Recorded information:
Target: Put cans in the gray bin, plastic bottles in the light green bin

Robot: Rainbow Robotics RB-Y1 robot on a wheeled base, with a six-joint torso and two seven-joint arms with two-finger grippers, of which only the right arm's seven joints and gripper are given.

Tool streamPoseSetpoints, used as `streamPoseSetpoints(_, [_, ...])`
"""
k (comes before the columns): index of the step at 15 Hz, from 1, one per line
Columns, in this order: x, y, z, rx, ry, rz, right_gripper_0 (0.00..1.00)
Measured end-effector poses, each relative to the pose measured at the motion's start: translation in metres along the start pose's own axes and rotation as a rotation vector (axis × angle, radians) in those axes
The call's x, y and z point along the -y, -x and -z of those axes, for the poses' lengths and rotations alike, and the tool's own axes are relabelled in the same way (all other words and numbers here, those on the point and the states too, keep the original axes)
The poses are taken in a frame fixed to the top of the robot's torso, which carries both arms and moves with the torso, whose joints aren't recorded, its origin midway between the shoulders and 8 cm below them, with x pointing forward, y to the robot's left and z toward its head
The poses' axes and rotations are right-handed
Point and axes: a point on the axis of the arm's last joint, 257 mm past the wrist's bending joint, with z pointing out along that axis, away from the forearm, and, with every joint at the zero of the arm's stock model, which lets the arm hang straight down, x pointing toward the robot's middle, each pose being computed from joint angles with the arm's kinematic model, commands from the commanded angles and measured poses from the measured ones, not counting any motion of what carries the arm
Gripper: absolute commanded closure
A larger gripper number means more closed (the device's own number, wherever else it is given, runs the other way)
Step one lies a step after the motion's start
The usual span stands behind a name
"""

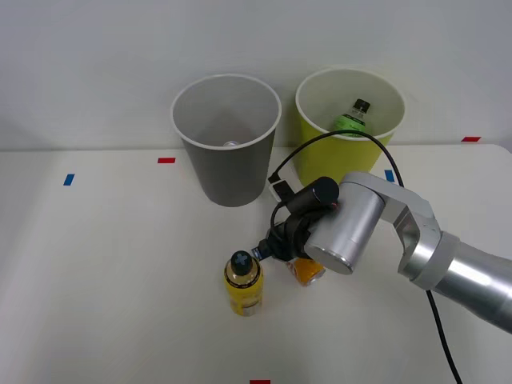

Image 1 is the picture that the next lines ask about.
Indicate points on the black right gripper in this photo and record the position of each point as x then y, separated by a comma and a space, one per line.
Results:
290, 238

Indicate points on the pale orange drink can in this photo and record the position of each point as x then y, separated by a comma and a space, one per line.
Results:
307, 273

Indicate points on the silver and black right arm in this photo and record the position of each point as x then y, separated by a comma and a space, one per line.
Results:
360, 216

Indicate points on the yellow label plastic bottle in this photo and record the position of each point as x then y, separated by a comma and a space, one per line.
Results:
243, 290

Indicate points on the grey plastic waste bin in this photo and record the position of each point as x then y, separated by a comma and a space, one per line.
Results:
232, 180

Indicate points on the yellow-green plastic waste bin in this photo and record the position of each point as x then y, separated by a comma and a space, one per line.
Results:
332, 160

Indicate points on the green label plastic bottle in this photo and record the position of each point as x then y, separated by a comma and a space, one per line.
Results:
351, 122

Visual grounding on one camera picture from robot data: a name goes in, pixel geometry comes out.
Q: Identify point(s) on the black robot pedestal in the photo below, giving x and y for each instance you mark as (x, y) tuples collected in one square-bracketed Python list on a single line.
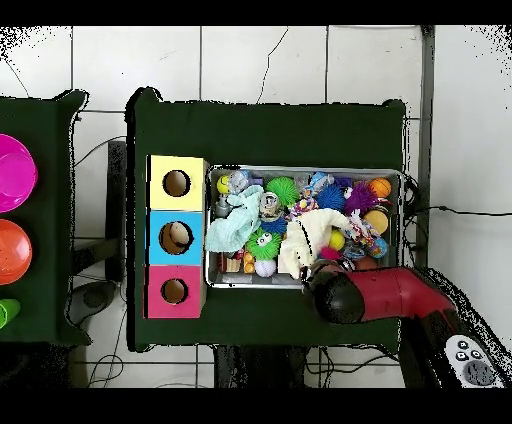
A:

Task directions: Start with the first line. Please copy exactly each line of the listing through the one with "The poses' axes", including it.

Exercise result:
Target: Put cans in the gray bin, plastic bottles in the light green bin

Robot: Rainbow Robotics RB-Y1 robot on a wheeled base, with a six-joint torso and two seven-joint arms with two-finger grippers, of which only the right arm's seven joints and gripper are given.

Tool streamPoseSetpoints, used as `streamPoseSetpoints(_, [_, ...])`
"""
k (comes before the columns): index of the step at 15 Hz, from 1, one per line
Columns, in this order: x, y, z, rx, ry, rz, right_gripper_0 (0.00..1.00)
Measured end-effector poses, each relative to the pose measured at the motion's start: translation in metres along the start pose's own axes and rotation as a rotation vector (axis × angle, radians) in those axes
The call's x, y and z point along the -y, -x and -z of those axes, for the poses' lengths and rotations alike, and the tool's own axes are relabelled in the same way (all other words and numbers here, those on the point and the states too, keep the original axes)
The poses are taken in a frame fixed to the top of the robot's torso, which carries both arms and moves with the torso, whose joints aren't recorded, its origin midway between the shoulders and 8 cm below them, with x pointing forward, y to the robot's left and z toward its head
The poses' axes and rotations are right-handed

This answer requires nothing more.